## [YOUR GOAL]
Only the pictures are dropped; the lines of the material that follow are returned exactly.

## [DATASET]

==============================

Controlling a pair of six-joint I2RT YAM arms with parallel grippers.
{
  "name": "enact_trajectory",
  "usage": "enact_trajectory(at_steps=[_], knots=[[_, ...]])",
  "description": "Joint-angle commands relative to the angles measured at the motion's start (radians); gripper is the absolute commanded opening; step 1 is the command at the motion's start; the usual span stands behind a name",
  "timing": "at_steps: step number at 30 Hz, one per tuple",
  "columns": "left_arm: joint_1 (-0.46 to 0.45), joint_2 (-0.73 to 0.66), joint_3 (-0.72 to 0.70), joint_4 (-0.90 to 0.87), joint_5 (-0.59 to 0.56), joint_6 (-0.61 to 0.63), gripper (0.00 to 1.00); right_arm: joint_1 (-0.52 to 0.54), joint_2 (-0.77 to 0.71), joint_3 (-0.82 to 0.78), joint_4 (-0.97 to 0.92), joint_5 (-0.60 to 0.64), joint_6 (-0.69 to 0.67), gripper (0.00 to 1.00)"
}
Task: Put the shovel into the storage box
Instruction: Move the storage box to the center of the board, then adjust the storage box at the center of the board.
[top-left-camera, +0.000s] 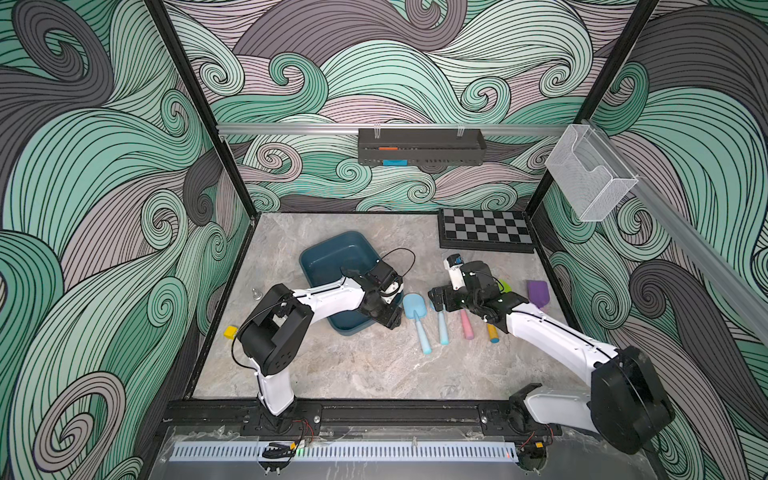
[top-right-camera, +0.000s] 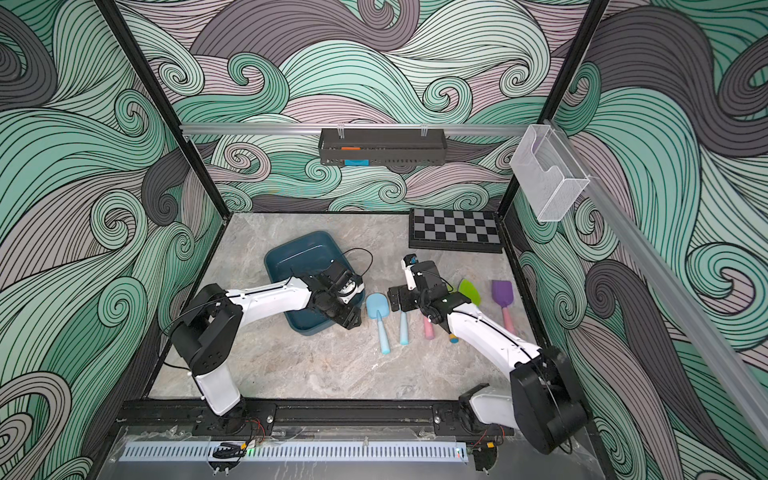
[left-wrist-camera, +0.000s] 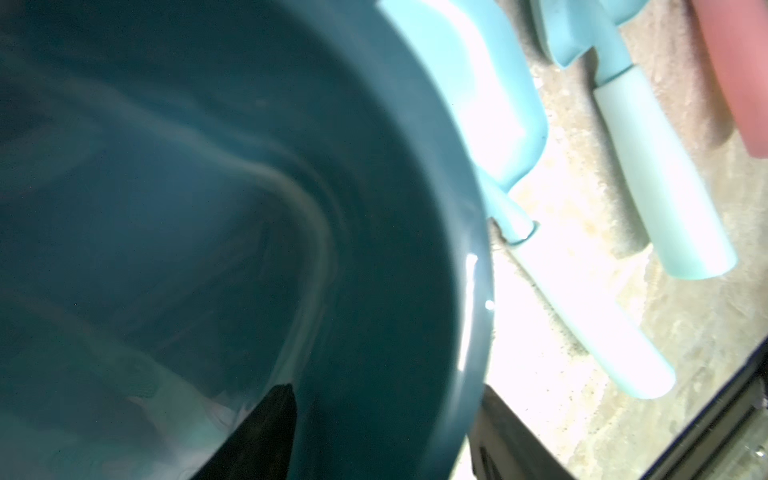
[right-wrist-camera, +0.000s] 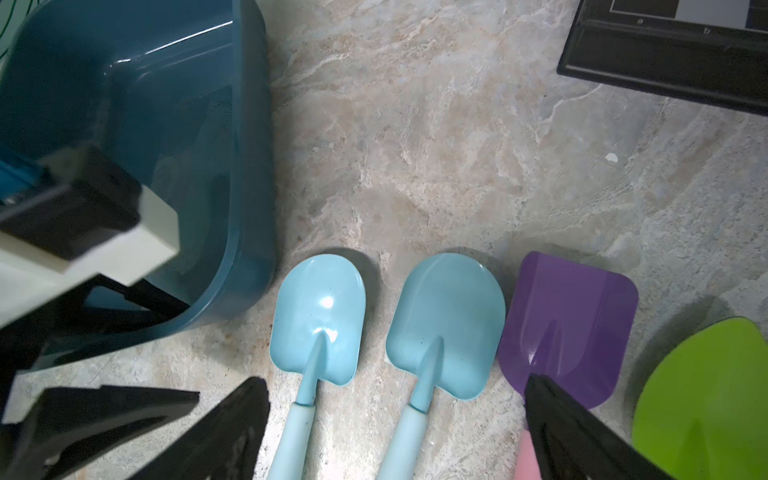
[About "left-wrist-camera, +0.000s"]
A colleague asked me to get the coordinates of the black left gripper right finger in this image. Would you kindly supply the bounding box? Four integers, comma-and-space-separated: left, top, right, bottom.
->
468, 385, 574, 480

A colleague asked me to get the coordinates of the teal plastic storage box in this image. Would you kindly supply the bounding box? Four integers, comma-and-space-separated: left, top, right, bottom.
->
1, 1, 493, 479

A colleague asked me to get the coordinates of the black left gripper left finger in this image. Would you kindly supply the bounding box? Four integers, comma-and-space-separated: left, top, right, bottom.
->
193, 384, 298, 480

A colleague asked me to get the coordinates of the purple shovel pink handle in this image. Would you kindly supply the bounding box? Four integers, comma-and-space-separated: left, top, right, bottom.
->
692, 0, 767, 159

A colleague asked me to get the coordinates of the light blue shovel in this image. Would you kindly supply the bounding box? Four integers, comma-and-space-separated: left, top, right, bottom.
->
531, 0, 738, 280
376, 1, 676, 399

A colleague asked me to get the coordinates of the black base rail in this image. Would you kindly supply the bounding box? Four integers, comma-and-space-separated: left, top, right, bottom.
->
642, 341, 767, 479

==============================

## [TASK RESPONSE]
Controlling a pair of six-joint I2RT YAM arms with parallel grippers.
{
  "name": "enact_trajectory",
  "usage": "enact_trajectory(at_steps=[_], knots=[[_, ...]])",
  "description": "Joint-angle commands relative to the angles measured at the motion's start (radians); gripper is the absolute commanded opening; step 1 is the command at the motion's start; the usual span stands behind a name",
  "timing": "at_steps: step number at 30 Hz, one per tuple",
  "columns": "left_arm: joint_1 (-0.46 to 0.45), joint_2 (-0.73 to 0.66), joint_3 (-0.72 to 0.70), joint_4 (-0.90 to 0.87), joint_5 (-0.59 to 0.56), joint_6 (-0.61 to 0.63), gripper (0.00 to 1.00); right_arm: joint_1 (-0.52 to 0.54), joint_2 (-0.77 to 0.71), joint_3 (-0.82 to 0.78), joint_4 (-0.97 to 0.92), joint_5 (-0.60 to 0.64), joint_6 (-0.69 to 0.67), gripper (0.00 to 1.00)"
}
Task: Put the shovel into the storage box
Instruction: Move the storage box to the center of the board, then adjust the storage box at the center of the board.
[top-left-camera, +0.000s] 
[top-right-camera, +0.000s] 
[left-wrist-camera, +0.000s] 
[right-wrist-camera, +0.000s] 
[About "left-wrist-camera, +0.000s"]
A colleague asked me to get the coordinates of the black left gripper right finger in this image. Would you kindly supply the bounding box? Four integers, comma-and-space-separated: left, top, right, bottom.
->
468, 385, 574, 480

A colleague asked me to get the coordinates of the teal plastic storage box in this image. Would you kindly supply the bounding box? Four integers, comma-and-space-separated: left, top, right, bottom.
->
1, 1, 493, 479

A colleague asked me to get the coordinates of the black left gripper left finger in this image. Would you kindly supply the bounding box? Four integers, comma-and-space-separated: left, top, right, bottom.
->
193, 384, 298, 480

A colleague asked me to get the coordinates of the purple shovel pink handle in this image. Would you kindly supply the bounding box? Four integers, comma-and-space-separated: left, top, right, bottom.
->
692, 0, 767, 159

A colleague asked me to get the coordinates of the light blue shovel in this image. Would you kindly supply the bounding box? Four integers, comma-and-space-separated: left, top, right, bottom.
->
531, 0, 738, 280
376, 1, 676, 399

A colleague asked me to get the coordinates of the black base rail in this image. Would you kindly supply the bounding box? Four integers, comma-and-space-separated: left, top, right, bottom.
->
642, 341, 767, 479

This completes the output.